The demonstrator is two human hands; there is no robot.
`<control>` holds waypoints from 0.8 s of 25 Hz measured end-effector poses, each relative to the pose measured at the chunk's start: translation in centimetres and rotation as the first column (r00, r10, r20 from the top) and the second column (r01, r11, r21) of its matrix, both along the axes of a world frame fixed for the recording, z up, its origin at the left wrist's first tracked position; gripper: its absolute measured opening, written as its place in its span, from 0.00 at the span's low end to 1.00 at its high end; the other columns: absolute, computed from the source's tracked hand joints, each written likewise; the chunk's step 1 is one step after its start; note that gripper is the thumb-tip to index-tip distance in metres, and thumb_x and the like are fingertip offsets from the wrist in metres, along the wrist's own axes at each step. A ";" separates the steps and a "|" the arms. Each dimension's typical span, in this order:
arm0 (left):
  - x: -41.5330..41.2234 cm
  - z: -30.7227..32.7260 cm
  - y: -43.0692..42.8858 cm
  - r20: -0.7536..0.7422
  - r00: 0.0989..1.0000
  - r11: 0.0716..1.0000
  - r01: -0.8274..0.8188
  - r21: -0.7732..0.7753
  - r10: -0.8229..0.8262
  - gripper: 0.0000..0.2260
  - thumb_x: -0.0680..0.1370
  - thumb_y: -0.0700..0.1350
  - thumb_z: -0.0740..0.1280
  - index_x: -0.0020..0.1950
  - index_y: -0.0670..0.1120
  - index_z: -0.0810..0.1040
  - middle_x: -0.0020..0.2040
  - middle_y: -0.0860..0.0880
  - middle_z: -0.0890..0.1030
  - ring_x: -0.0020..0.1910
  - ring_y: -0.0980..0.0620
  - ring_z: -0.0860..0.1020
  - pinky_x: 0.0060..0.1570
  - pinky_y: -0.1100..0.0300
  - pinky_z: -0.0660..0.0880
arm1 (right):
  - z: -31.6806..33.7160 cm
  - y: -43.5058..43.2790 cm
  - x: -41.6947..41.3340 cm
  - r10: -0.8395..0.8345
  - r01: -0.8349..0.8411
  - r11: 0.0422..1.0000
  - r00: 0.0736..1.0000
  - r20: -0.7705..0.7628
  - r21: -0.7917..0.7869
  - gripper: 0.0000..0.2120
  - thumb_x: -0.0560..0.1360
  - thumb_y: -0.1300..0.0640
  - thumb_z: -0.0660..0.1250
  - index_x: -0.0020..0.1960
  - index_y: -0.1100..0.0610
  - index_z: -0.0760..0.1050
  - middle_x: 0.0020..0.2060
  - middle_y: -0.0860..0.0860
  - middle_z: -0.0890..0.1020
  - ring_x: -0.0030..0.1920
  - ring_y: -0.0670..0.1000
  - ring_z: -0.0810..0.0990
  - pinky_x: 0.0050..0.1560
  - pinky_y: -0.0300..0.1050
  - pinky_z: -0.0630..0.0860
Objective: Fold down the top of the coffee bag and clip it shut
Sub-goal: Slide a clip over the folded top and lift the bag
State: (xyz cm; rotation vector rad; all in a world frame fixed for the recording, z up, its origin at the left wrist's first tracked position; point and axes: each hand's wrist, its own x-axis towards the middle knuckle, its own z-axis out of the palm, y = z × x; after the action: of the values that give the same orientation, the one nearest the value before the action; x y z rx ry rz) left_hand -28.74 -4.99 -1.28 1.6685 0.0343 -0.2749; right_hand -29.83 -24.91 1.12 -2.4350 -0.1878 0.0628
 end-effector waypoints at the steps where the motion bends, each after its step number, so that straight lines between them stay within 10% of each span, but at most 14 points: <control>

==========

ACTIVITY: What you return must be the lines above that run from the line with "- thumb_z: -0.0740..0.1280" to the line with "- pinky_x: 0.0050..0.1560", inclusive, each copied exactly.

WRITTEN RESPONSE:
  - thumb_z: -0.0740..0.1280
  - index_x: -0.0020..0.1950
  - index_y: -0.0670..0.1120
  - index_z: -0.0810..0.1040
  - middle_x: -0.0020..0.2040
  - middle_y: -0.0860..0.0880
  - middle_z: -0.0890..0.1030
  - ring_x: -0.0020..0.1910
  - ring_y: -0.0980..0.0620
  - ring_z: -0.0860..0.1020
  - pinky_x: 0.0060..0.1570
  - pinky_y: -0.1100..0.0300
  - pinky_z: -0.0660..0.0880
arm1 (right):
  - z: -31.6806..33.7160 cm
  - y: -43.5058..43.2790 cm
  - x: -41.6947..41.3340 cm
  - r10: -0.8395..0.8345
  - r01: -0.8349..0.8411
  - r11: 0.0422..1.0000
  - r00: 0.0736..1.0000
  - r20: -0.7705..0.7628
  - r21: -0.7917..0.7869
  - gripper: 0.0000..0.2120
  - thumb_x: -0.0560..0.1360
  - thumb_y: -0.1300..0.0640
  - thumb_z: -0.0660..0.1250
  - index_x: -0.0020..0.1960
  - index_y: -0.1100..0.0610
  - index_z: -0.0760..0.1050
  - middle_x: 0.0020..0.2060
  - middle_y: -0.0860..0.0860
  - middle_z: -0.0890..0.1020
  - ring_x: -0.0030..0.1920
  - ring_y: -0.0670..0.1000
  - ring_z: -0.0810..0.0990
  - pinky_x: 0.0050..0.1560

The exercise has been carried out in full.